Interpretive Summary: Listeria monocytogenes is a human pathogen that is associated with both raw and processed poultry meat products. In earlier research, we showed that raw poultry parts can be naturally contaminated with low numbers of this organism and as such represent the most important source of L. monocytogenes to commercial chicken cooking facilities. This, in turn, can result in contaminated fully cooked ready-to-eat poultry products. We tested a process designed to kill L. monocytogenes on raw chicken parts before shipment to the cooking plant. Germicidal ultra violet light was applied to broiler breast fillets previously inoculated with low numbers (35-60 cells) of L. monocytogenes. Treatment times tested included: 5 min, 3 min, 1 min, 30s, 15 s and 5s; the test was repeated five times for all treatments. We found that all treatment times significantly lessened the numbers of L. monocytogenes to the same degree resulting in an average of less than 1 cell per fillet. This method shows promise as a means to kill L. monocytogenes on raw poultry and stop the transfer of this pathogen from a broiler slaughter plant to a commercial cooking plant.

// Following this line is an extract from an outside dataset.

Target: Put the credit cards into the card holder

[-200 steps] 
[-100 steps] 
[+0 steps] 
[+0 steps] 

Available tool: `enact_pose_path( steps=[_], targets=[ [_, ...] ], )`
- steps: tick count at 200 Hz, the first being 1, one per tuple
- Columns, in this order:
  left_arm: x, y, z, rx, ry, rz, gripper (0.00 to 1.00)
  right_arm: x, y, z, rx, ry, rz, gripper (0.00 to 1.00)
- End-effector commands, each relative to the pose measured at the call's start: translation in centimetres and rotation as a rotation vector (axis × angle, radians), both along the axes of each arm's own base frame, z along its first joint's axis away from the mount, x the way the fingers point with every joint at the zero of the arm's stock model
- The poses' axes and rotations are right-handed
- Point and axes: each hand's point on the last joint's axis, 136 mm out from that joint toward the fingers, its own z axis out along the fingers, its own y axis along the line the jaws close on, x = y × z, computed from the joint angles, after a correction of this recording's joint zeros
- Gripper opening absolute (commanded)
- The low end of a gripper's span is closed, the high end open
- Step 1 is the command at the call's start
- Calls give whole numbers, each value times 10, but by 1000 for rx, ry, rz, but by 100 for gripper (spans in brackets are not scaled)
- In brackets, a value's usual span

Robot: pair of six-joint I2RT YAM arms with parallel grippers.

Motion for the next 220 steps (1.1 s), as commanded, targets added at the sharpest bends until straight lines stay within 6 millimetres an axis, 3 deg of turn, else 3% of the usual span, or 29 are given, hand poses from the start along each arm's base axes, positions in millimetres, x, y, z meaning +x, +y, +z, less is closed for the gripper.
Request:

Technical Abstract: Listeria monocytogenes is a common constituent of the microbiological community in poultry processing plants and as such can be found in low numbers on raw poultry. Raw meat has been shown to be the most important source of this pathogen to commercial cooking facilities. Germicidal ultra violet (UV) light was tested as a means to kill L. monocytogenes inoculated onto broiler breast fillets. Treatments at 800 µW/cm2 ranging from 5 min to 5 s of exposure were tested against inoculums between 35 and 60 cells per fillet. All fillets were sampled by rinsing in enrichment broth and surviving pathogens were quantified using most probable number (MPN) analysis. Five replications each with 5 fillets per treatment were analyzed to achieve 25 samples per treatment. All treatment times resulted in a significant decrease in L. monocytogenes numbers compared to paired untreated controls. Treated samples retained from 0.2 to 1.5 MPN L. monocytogenes per fillet, with exposure time having no significant effect on the number of survivors. A five second treatment with germicidal UV light has potential as an intervention method to limit the transfer of L. monocytogenes from a slaughter plant to a cooking plant with raw broiler parts.